0:10 Well, there’s plenty of choices but if everything else is equal, I would choose something very small and with a low known-vulnerability account, and an excellent example of this is a Chainguard static image.

0:25 So some of you are probably familiar with the Google Distroless images and the Chainguard static image is very similar.

0:33 So as some background, these images all came from a quest to produce the most minimal secure container images possible.

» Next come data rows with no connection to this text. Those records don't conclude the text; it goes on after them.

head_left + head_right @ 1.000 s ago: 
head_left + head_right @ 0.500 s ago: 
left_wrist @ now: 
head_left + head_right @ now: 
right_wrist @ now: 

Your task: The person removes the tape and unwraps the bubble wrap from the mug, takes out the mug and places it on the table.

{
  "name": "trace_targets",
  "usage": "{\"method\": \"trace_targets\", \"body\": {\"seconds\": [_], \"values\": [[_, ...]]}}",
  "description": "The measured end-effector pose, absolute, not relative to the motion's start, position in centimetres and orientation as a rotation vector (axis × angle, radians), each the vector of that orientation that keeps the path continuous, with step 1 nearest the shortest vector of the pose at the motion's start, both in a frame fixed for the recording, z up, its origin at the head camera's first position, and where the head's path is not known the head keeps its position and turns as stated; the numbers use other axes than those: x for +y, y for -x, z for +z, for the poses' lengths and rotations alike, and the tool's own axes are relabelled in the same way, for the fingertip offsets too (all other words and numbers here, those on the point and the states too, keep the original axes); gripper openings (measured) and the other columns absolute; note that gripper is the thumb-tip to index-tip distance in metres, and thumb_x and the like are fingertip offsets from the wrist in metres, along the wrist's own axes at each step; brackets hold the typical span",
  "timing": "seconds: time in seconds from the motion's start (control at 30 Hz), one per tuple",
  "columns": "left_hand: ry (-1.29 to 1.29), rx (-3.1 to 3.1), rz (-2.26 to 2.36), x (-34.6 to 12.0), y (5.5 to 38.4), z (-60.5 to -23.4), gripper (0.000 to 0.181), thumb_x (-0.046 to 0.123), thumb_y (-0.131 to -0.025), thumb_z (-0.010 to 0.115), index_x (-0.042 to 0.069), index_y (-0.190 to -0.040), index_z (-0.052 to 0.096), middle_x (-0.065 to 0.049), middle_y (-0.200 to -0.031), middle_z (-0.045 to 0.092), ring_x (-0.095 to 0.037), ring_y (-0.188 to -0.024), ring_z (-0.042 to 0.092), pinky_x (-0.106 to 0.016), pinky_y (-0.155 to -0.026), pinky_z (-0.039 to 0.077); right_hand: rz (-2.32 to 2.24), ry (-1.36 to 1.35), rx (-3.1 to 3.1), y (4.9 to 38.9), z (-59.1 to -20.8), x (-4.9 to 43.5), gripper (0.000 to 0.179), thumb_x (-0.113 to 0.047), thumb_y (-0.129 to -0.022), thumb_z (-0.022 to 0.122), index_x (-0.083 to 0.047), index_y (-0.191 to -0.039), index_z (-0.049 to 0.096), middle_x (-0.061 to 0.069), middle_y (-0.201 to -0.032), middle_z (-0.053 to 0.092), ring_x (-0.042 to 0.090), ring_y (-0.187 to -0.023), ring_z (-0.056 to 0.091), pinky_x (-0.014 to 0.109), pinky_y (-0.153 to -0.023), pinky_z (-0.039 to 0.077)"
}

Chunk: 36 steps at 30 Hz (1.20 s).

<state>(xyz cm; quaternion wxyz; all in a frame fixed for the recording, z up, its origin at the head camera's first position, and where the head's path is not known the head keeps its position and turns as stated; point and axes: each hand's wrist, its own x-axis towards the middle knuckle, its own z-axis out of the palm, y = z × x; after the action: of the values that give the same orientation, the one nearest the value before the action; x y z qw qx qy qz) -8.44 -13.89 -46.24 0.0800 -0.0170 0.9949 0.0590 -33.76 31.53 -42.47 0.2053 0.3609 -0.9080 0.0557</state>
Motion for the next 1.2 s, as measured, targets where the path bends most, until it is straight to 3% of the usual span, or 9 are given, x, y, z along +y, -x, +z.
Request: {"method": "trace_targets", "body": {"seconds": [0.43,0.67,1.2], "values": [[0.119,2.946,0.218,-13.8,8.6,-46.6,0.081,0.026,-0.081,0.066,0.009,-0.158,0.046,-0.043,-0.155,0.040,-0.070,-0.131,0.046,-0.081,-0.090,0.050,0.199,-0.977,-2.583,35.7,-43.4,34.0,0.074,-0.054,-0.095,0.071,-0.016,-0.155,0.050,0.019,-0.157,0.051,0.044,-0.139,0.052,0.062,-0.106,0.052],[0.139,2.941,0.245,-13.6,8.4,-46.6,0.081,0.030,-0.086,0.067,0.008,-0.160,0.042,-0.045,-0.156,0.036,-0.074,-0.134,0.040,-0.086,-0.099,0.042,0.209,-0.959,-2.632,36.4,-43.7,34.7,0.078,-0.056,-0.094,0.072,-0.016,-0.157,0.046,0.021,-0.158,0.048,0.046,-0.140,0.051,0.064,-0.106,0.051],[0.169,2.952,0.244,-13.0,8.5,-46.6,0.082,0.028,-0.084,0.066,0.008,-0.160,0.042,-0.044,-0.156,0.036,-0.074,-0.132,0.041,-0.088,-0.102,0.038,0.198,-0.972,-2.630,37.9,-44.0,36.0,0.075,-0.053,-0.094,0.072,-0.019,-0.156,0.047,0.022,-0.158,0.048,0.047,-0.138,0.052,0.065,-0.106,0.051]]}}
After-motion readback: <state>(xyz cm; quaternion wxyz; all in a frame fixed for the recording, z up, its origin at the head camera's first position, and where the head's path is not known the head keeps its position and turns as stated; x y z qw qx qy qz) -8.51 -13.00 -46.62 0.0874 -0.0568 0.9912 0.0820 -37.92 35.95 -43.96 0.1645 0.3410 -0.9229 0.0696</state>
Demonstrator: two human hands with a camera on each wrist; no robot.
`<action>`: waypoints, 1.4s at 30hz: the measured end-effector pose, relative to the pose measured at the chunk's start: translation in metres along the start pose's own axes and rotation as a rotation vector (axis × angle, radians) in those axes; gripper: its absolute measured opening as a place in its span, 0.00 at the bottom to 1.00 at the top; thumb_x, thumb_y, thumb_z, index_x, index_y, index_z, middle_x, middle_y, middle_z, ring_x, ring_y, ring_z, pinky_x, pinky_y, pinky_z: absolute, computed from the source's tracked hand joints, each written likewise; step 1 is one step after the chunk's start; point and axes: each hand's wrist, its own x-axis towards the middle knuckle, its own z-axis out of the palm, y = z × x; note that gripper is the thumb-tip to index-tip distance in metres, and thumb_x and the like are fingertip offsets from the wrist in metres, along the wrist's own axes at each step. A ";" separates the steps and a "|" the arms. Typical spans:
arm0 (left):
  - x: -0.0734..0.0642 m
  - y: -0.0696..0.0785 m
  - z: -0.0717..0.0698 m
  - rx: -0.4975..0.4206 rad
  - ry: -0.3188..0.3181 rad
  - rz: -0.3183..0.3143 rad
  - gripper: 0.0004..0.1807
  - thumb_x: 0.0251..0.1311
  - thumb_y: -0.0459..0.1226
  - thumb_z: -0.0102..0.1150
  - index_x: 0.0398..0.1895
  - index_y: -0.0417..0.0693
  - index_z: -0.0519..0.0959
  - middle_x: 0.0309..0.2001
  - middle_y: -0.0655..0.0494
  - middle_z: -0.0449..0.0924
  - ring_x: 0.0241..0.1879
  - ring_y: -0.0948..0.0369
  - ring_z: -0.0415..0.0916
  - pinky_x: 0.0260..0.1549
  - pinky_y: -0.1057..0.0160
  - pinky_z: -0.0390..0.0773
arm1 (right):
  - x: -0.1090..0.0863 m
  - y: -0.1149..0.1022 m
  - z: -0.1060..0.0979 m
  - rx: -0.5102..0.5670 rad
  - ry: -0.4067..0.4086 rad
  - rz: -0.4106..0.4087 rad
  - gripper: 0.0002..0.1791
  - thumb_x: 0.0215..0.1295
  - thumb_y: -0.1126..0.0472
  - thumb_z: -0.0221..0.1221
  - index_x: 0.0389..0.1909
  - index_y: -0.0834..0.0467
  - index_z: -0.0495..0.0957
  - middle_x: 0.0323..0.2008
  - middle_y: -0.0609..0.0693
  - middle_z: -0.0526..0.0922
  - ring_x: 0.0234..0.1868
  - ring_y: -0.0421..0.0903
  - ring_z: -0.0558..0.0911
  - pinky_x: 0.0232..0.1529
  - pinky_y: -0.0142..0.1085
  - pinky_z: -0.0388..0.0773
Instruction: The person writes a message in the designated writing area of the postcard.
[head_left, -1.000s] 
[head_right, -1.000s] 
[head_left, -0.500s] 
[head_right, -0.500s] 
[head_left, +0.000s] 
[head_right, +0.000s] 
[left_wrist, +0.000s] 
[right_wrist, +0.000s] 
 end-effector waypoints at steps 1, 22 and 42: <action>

0:42 The idea is that the less there is in a container image, it’s not just easier to transfer, but it’s also less complex and more secure.

0:52 And this is borne out by just comparing common base images and the sizes and CVE count.

0:58 For example, let’s take a look at the Debian Image

1:01 And we can see that’s around 140 megabytes in size.

1:08 We can compare that to Alpine.

1:11 And Alpine is only 7.6 megabytes.

1:15 And then if we look at the Google distroless image that’s even smaller still at 2.45 megabytes and the Chainguard static images are roughly the same around two or three megabytes.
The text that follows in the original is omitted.